The novelty of the micro-telescope will appeal strongly to the Nature lover. At a distance of a few feet a spider can be magnified to the size of a large cat, and it can be watched spinning its web with spinnerettes the size of teacups. Ants at a distance of six feet are seen to be fearsome individuals, six inches in length, and their tiny burdens are so magnified that they appear like yule logs or goodly-proportioned boulders, according to their nature. At a distance of ten feet a wasp may be seen scraping tiny shavings of wood from oak palings by means of its jaws—shavings which it converts into paper for building its nest. Very small insects may be observed as they come into the world from their chrysalis stage. The never-tiring jaws of the caterpillar may be seen at work devouring some favourite leaf—the whole action of biting and swallowing the vegetable matter can be plainly seen. Such interesting events as the tending of green flies by ants, the leaf-cutting habits of the leaf-cutter bee, and a hundred and one other events are all revealed by the micro-telescope and at such a distance that the living objects are not disturbed in their activities, being quite unaware that they are under observation. To the botanist the instrument is no less useful.

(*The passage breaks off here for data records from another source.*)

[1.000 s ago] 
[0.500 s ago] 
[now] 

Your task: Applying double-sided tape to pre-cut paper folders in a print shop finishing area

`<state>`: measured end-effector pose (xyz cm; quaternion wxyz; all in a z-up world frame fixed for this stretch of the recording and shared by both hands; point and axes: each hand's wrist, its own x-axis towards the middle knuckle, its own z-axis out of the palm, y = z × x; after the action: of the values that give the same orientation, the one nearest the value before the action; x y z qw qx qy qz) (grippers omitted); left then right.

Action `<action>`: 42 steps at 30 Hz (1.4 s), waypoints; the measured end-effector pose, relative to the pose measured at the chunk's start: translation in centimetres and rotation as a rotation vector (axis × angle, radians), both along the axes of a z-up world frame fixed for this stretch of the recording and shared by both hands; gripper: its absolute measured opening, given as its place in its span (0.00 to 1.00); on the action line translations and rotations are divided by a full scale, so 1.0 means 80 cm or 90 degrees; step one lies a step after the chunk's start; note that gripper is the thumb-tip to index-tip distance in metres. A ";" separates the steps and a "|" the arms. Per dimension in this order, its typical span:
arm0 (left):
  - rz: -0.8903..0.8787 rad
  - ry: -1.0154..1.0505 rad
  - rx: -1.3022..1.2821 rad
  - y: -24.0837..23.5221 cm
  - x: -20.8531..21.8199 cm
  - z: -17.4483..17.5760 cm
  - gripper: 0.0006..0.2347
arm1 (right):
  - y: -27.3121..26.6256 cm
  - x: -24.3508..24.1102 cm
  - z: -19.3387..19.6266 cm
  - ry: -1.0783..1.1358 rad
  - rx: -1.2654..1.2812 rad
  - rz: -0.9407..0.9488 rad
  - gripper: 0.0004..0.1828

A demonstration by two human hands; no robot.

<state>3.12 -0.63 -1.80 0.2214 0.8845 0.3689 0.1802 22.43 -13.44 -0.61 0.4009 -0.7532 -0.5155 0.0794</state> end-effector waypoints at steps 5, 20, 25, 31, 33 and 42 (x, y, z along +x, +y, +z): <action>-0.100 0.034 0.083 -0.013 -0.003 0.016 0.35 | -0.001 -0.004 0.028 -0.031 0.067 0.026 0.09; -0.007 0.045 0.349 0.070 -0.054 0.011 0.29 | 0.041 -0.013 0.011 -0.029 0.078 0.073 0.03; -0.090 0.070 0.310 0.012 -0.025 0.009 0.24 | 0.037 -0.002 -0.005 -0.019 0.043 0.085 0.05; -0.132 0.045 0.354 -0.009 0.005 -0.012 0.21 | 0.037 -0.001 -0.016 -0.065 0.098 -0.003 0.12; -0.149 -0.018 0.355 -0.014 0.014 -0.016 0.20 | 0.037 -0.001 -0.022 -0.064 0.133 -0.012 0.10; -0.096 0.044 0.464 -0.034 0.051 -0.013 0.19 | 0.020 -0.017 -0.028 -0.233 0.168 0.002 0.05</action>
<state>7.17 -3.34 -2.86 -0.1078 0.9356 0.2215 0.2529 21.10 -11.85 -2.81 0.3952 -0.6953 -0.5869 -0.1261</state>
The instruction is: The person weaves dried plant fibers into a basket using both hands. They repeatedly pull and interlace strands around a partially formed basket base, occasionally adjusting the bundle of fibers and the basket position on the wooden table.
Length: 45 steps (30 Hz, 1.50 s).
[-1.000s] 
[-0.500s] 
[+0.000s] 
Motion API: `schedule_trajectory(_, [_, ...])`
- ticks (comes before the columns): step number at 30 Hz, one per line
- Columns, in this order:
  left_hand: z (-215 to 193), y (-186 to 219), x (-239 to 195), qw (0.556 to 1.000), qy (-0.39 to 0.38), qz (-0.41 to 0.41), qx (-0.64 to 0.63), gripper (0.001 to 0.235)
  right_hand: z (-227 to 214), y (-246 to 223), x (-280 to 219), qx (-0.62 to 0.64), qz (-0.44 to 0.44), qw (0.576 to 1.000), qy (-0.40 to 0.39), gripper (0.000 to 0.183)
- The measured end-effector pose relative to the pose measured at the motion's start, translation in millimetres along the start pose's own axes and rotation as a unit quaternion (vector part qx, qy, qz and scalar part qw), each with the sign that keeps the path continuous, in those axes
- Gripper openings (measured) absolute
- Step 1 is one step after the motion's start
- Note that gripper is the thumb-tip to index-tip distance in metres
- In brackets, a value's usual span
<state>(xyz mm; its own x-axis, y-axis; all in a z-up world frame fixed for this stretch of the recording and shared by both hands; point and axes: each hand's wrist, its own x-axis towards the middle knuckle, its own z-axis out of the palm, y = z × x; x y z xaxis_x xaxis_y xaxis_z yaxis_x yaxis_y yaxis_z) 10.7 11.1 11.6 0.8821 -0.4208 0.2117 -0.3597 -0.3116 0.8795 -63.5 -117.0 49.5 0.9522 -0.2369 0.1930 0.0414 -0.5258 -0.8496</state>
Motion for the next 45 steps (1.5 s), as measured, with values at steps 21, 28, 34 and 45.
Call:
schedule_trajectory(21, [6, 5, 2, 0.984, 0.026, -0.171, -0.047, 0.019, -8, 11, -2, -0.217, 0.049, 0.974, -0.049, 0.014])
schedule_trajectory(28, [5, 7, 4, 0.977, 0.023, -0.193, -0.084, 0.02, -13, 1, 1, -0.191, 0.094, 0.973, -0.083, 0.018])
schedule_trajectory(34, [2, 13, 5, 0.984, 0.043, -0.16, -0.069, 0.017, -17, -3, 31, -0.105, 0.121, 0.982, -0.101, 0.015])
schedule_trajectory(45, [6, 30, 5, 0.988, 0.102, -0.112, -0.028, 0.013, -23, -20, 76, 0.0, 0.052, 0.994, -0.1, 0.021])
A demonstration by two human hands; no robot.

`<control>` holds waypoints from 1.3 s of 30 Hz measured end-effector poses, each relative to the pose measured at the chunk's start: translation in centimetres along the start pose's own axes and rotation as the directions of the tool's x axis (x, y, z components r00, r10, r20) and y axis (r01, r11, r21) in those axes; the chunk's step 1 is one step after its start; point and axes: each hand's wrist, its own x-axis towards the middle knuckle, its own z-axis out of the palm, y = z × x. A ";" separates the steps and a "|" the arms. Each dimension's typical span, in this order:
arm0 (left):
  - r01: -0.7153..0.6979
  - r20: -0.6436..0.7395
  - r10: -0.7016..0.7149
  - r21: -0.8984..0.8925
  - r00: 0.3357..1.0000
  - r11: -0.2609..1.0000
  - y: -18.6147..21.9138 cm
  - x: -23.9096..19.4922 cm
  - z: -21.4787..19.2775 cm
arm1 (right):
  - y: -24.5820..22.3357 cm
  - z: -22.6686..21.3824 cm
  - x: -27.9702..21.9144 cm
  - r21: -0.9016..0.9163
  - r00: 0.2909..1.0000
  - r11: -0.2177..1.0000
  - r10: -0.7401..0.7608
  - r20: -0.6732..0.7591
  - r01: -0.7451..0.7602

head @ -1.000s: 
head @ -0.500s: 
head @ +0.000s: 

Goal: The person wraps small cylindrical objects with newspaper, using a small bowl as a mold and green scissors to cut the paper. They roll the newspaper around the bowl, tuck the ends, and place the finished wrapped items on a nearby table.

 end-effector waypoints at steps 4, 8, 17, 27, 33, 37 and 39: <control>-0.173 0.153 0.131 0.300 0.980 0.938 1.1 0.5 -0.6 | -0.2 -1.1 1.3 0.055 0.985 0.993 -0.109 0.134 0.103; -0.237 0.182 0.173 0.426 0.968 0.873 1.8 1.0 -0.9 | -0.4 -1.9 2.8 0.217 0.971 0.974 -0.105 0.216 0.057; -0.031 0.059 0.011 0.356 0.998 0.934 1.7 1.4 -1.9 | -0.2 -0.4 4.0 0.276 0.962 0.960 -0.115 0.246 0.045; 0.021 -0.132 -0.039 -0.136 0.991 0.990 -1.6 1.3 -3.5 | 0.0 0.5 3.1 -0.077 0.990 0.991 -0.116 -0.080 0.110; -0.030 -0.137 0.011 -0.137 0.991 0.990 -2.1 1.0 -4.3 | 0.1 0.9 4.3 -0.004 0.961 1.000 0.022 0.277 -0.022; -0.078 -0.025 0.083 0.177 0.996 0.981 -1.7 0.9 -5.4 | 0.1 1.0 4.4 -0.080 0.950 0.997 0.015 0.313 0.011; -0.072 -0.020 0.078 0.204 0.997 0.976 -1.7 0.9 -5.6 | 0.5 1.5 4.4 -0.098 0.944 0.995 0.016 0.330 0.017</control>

In various manufactures, such as ore smelting, and in the manufacture of glass, china and pottery, in enamelling and in certain engineering shops, where it is necessary to examine material at a high temperature, the micro-telescope is a great boon, and, at least, is the means of avoiding considerable physical discomfort. It is used also by architects and surveyors for examining the condition of the factory chimneys, bridges, derricks and the like. To the engineer the instrument is invaluable; we have explained elsewhere how necessary it is that various metals and mixtures of metals should be examined for fractures. Under the high magnification with the ordinary microscope, even with an instrument specially designed for the work, only a very small area can be studied at once. With the micro-telescope a relatively large area may be examined under a high magnifying power.

There are three features of this ingenious apparatus which cannot fail to commend themselves equally to the casual worker and the serious microscopist. All objects are seen erect, just as the eye sees them. This is brought about because, as in the case of the super-microscope, we really observe a magnified, inverted image of our object, formed at the spot where the object would be placed were we using an ordinary microscope. This image is inverted once more in the microscope and so it appears to us erect.

All objects appear in relief and in their proper planes; this is seen in a striking manner by viewing an ordinary photograph through the apparatus, when the various parts stand out as in nature. There is also enormous depth of focus. With the attachment for viewing objects at a short distance, the whole of a tubular shaped flower such as a daffodil may be in focus at once, from the tip of the petals to the bottom of the tube. With the attachment designed for long distance work, objects from twenty yards to sixty miles may be clearly viewed at one and the same time.

A few of the unsolved problems confronting the microscopist are reviewed in our concluding chapter. Whether they will ever be solved we dare not venture to say; but, if they are to be, surely to this latest arrival in the microscopic world and to its companion, the super-microscope, the honours will go.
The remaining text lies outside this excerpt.